I don’t know for certain, but a couple of obvious possibilities stand out. Nowadays KyoAni prefers to adapt stuff they own all the rights to. so they can dispense with the production committee and pocket all the profits. I’ve also heard buzz that Yonezawa is unhappy with them (not for production values, certainly). Whatever the reasons or reasons Shoushimin Series has landed with Lapin Track, who are no slouch – they killed it with Undead Girl Murder Farce. Neither are the director and writer, Kanbe Mamoru and Oono Toshiya. It’s a bit disappointing that the series is only getting the weird allotment of 10 episodes (maybe there’s something in the source material that dictates that) but overall it looks to be in good hands.
Firstly, no – this doesn’t look anywhere near as gorgeous as Hyouka. The OP and ED are pretty cool and the overall look is fine, with a few stylish touches by Kanbe. But anyone looking for Hyouka shouldn’t be, visually speaking anyway – no one but Kyoto Animation (and probably director Takemoto Yasuhiro, a tragic victim of the KyoAni arson attack) could ever have made that show. Narratively there are definitely elements of How to Become Ordinary that will feel very familiar. Yonezawa has a style that’s both particular and peculiar, and is hard to mistake for anyone else’s.

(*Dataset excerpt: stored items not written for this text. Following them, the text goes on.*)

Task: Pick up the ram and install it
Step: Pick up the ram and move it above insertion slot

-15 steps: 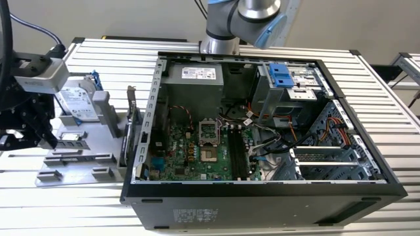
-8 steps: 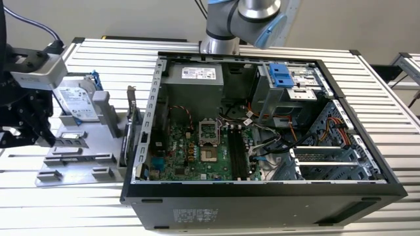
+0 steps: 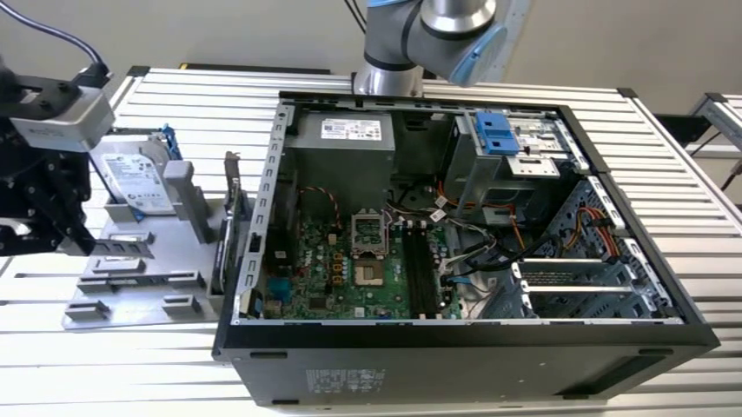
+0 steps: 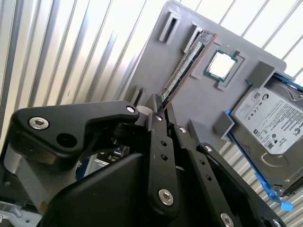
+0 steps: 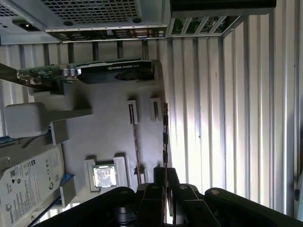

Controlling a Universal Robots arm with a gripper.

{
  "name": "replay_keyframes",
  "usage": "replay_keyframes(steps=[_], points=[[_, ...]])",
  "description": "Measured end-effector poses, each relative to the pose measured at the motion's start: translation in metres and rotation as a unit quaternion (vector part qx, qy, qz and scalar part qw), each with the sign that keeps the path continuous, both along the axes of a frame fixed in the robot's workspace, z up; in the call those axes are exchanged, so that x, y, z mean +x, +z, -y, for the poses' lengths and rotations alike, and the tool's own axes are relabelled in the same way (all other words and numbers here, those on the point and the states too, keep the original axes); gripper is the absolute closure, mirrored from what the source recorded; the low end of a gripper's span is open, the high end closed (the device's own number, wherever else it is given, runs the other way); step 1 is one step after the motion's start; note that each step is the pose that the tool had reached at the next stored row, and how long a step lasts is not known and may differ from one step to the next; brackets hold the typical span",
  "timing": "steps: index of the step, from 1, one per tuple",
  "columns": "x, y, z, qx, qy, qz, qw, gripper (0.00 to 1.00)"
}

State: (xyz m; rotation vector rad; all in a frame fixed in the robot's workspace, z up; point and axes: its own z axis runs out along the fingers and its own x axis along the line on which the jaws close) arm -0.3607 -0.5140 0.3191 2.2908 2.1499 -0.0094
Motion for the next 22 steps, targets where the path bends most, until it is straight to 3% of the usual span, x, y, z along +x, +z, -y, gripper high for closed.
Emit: replay_keyframes(steps=[22], points=[[-0.0001, 0.0188, 0.0000, 0.0000, -0.012, 0.0000, 0.9999, 1.00]])
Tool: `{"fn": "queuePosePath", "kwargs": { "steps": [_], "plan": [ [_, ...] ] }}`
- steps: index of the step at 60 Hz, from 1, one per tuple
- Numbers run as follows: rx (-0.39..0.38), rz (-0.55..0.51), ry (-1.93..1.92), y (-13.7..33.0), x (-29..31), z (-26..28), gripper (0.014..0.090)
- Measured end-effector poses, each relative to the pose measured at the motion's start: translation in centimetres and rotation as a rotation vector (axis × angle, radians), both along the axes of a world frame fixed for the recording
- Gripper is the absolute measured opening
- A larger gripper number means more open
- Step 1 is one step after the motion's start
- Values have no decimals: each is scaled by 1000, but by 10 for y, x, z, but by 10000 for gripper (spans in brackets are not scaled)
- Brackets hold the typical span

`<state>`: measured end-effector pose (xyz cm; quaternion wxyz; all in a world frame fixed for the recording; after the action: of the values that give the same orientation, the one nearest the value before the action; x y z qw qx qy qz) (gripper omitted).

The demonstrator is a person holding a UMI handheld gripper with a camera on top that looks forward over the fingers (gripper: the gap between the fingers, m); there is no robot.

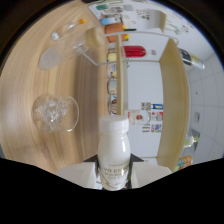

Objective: Make me a cup of Mount Fuji.

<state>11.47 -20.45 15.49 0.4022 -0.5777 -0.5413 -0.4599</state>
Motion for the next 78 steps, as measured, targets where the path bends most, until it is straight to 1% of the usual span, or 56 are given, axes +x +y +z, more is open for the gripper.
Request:
{"fn": "queuePosePath", "kwargs": {
  "steps": [2,8,15,20,26,31,33,49,51,53,60,65,69,70,74,78],
  "plan": [
    [1,-1,123,-3,-6,6,484],
    [44,-8,499,-12,-18,34,488],
    [84,-69,931,-17,-14,53,490],
    [85,-150,1162,-14,0,42,488],
    [31,-259,1361,-9,15,1,487],
    [-19,-321,1451,-4,22,-36,487],
    [-25,-332,1467,-3,25,-46,487],
    [-110,-361,1515,-3,31,-93,493],
    [-102,-347,1522,-4,31,-91,491],
    [-108,-349,1522,-7,31,-93,493],
    [-89,-352,1536,-14,34,-92,500],
    [-75,-372,1543,-19,35,-93,507],
    [-82,-402,1535,-23,35,-96,513],
    [-88,-414,1532,-24,35,-97,531],
    [-111,-457,1528,-31,34,-97,653],
    [-96,-492,1515,-40,35,-86,812]
  ]
}}
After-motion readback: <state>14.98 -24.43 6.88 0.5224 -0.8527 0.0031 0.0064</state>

The two leads here are Kobata Jougarou (Umeda Shuuichirou, who’s becoming something of a seiyuu “it” boy) and Osanai Yuki (Yomiya Hina). The setting is Gifu City, a couple hours down the road from Hyouka’s Takayaama. Personality-wise they’re very different from Oreki and Chitanda. We pick them up just as they discover they’ve passed their high school entrance exam. He’s agreeable and humble, she’s somewhat meek and prone to hiding behind him. As in Hyouka the protagonist has a goal in life – in this case to be “perfectly ordinary”, a goal Osanai professes to share.

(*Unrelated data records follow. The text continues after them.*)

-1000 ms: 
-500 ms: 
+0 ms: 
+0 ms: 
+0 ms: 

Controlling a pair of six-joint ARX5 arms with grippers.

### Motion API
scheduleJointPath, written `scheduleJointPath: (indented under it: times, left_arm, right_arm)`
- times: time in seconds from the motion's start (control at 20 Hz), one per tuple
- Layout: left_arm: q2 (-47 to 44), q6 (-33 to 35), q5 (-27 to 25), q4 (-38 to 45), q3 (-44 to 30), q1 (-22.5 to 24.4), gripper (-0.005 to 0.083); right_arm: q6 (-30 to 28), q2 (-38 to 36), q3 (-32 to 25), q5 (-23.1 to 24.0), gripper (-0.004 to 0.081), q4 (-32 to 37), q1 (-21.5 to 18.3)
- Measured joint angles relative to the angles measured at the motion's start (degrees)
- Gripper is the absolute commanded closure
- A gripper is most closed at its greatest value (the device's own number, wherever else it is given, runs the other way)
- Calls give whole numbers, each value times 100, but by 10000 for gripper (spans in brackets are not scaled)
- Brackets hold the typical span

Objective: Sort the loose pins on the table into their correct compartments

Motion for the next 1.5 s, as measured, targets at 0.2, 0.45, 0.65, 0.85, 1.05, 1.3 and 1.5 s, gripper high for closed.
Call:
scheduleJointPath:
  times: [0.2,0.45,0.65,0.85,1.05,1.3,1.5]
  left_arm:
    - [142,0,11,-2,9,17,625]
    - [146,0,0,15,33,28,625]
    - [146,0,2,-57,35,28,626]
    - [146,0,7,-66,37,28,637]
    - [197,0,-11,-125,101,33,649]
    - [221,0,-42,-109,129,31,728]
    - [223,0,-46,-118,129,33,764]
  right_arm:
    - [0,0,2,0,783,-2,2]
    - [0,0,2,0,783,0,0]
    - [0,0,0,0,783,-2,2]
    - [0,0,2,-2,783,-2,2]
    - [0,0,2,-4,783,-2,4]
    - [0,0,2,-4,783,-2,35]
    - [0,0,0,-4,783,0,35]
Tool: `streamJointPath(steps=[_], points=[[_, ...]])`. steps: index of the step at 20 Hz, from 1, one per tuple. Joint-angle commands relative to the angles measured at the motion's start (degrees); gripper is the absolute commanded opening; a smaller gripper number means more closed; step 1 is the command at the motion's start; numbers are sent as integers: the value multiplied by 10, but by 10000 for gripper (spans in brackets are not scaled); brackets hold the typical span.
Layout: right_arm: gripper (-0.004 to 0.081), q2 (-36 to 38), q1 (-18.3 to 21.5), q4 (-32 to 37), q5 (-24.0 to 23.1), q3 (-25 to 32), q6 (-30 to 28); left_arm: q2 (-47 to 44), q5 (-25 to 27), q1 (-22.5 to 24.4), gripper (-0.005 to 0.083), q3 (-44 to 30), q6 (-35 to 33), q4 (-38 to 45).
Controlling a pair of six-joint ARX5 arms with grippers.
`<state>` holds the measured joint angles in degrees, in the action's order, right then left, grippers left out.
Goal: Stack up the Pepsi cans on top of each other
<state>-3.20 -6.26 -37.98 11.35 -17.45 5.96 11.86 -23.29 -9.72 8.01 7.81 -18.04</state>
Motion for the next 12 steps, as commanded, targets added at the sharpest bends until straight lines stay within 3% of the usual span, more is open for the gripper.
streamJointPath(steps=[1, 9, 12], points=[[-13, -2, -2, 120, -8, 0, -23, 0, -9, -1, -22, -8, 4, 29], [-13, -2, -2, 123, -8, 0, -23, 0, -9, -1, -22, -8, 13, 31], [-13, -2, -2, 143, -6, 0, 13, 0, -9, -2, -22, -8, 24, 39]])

It’s probably a clue to Kobata’s nature that when he meets elementary school classmate Doujima Kengo (Furukawa Makoto) at their new school, Osanai-san immediately worries that he’ll “impose” on Kobata-san. And indeed his compulsive aversion to saying no (it would threaten to make the nail stick up) paints him as a bit of a pushover. And Doujima certainly is a pushy bastard, to the point of coming off as an asshole. Jougarou’s family runs a Japanese sweets shop and he dislikes sweets – Yuki loves sweets but prefers Western ones (which be be the main plot driver of the premiere).
The rest of the episode should seem very familiar to Hyouka veterans. A lot of talking, a seemingly trivial mystery, languid landscape shots with the main pair leisurely flowing through them. In this case we have Osanai on a quest to get limited edition strawberry tarts drafting Kobata to help as they’re one per customer, and his getting hijacked by Doujima to help find a girl’s missing pochette (like a small handbag). Do I really care about this lost handbag? No – and I’m not sure why Doujima is so invested that he bullies three guys into helping look for it. And of course Kobata-san is going to be the one to solve the puzzle – if he wasn’t a genius he wouldn’t be a Yonezawa protagonist.

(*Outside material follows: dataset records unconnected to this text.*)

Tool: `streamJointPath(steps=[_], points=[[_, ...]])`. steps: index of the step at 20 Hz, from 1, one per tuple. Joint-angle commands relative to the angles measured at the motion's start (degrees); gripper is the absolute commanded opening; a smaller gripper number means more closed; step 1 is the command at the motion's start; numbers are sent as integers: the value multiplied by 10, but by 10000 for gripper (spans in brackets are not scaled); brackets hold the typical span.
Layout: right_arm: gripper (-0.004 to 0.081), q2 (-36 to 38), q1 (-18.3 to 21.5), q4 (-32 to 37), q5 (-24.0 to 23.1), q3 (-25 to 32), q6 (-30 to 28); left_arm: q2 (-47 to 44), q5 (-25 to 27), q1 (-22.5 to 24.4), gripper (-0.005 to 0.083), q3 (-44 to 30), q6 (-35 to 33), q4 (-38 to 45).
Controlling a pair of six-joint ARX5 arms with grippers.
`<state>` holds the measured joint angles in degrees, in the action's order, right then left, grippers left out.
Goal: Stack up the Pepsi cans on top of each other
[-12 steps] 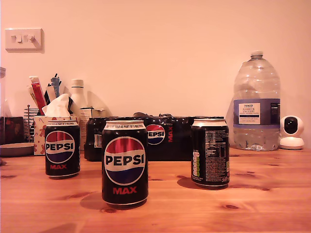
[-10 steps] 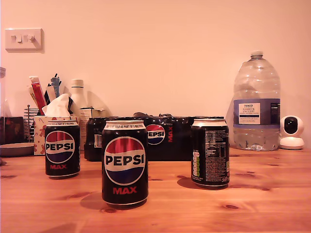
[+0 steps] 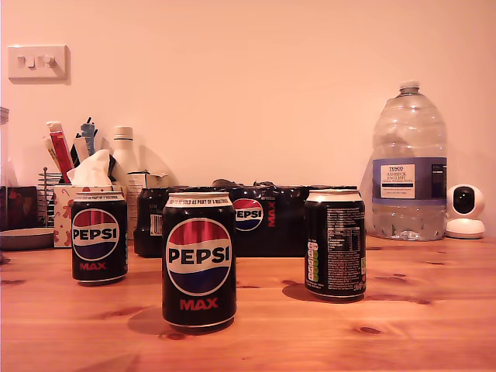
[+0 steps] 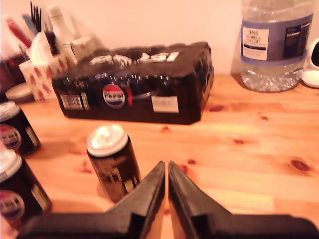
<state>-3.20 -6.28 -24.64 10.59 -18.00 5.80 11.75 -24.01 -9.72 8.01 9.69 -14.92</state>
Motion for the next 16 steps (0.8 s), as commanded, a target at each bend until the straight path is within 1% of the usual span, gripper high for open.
streamJointPath(steps=[1, 4, 6, 10, 12, 13, 14, 15, 16], points=[[-13, -2, -2, 16, 12, 5, 21, 2, -10, -3, -22, -8, 5, 14], [-13, -2, -6, 20, 49, 5, 39, 2, -55, -14, -22, -8, 5, 63], [-13, -7, -15, 21, 67, 5, 40, 2, -64, -31, -22, -8, 5, 86], [-13, -27, -38, 22, 80, 5, 40, 3, -61, -73, -8, -8, 2, 95], [-13, -42, -54, 23, 80, 5, 40, 3, -37, -85, -7, -8, -7, 95], [-13, -49, -61, 23, 80, 5, 39, 3, -21, -87, 30, -8, -7, 97], [-13, -56, -68, 24, 80, 5, 39, 3, -10, -87, 159, -8, -5, 103], [-13, -62, -75, 26, 83, 5, 39, 3, 4, -88, 373, -8, -2, 111], [-13, -68, -82, 29, 86, 5, 39, 5, 29, -88, 561, -8, 14, 122]])
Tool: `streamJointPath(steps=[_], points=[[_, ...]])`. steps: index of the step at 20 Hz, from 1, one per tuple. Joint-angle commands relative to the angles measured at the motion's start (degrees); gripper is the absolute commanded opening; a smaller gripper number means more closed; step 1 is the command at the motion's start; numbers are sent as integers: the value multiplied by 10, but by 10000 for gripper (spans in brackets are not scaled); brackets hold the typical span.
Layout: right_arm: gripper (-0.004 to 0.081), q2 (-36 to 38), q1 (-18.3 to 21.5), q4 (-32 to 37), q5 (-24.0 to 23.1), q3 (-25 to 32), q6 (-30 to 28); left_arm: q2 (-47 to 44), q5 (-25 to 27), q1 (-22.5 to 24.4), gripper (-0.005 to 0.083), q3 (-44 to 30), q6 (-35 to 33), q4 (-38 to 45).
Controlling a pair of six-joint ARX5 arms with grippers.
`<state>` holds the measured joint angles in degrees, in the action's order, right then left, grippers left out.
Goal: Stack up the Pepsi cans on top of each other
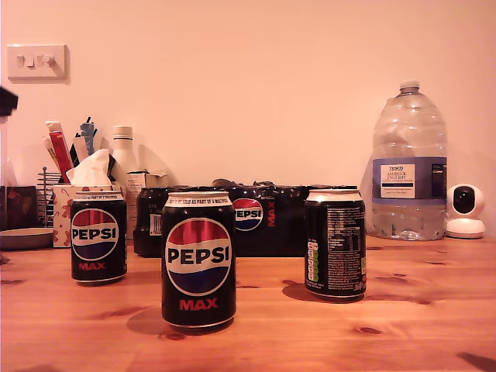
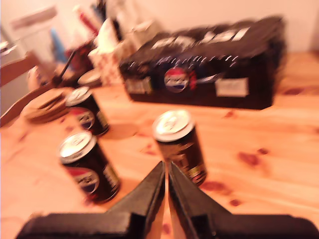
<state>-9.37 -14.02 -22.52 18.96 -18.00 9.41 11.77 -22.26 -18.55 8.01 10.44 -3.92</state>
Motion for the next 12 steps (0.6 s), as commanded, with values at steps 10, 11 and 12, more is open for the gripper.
streamJointPath(steps=[10, 11, 12], points=[[-13, -50, -46, 26, 1, 5, -3, 132, 100, 0, 792, -8, -78, 112], [-13, -55, -49, 26, 1, 5, -3, 151, 107, 1, 792, -8, -81, 133], [-13, -58, -50, 26, 1, 5, -4, 172, 108, 1, 792, -8, -90, 154]])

I have to remind myself that my initial response to Hyouka was pretty lukewarm. Yonezawa tends to take a while to draw you in, but that’s another reason to be concerned that Shoushimin Series is only ten episodes long. Portraying the idyll of adolescence is the essence of his writing, and with Hyouka at least I eventually became caught up in the atmosphere and the characters. Nobody here made much of an impression on me but then, neither did anybody in Hyouka initially and by the end, all four leads were developed into really interesting kids. This premiere left me frankly pretty indifferent, but in the end oddly more curious about the story than I should be. And if anything exemplifies this author’s appeal, that would be it.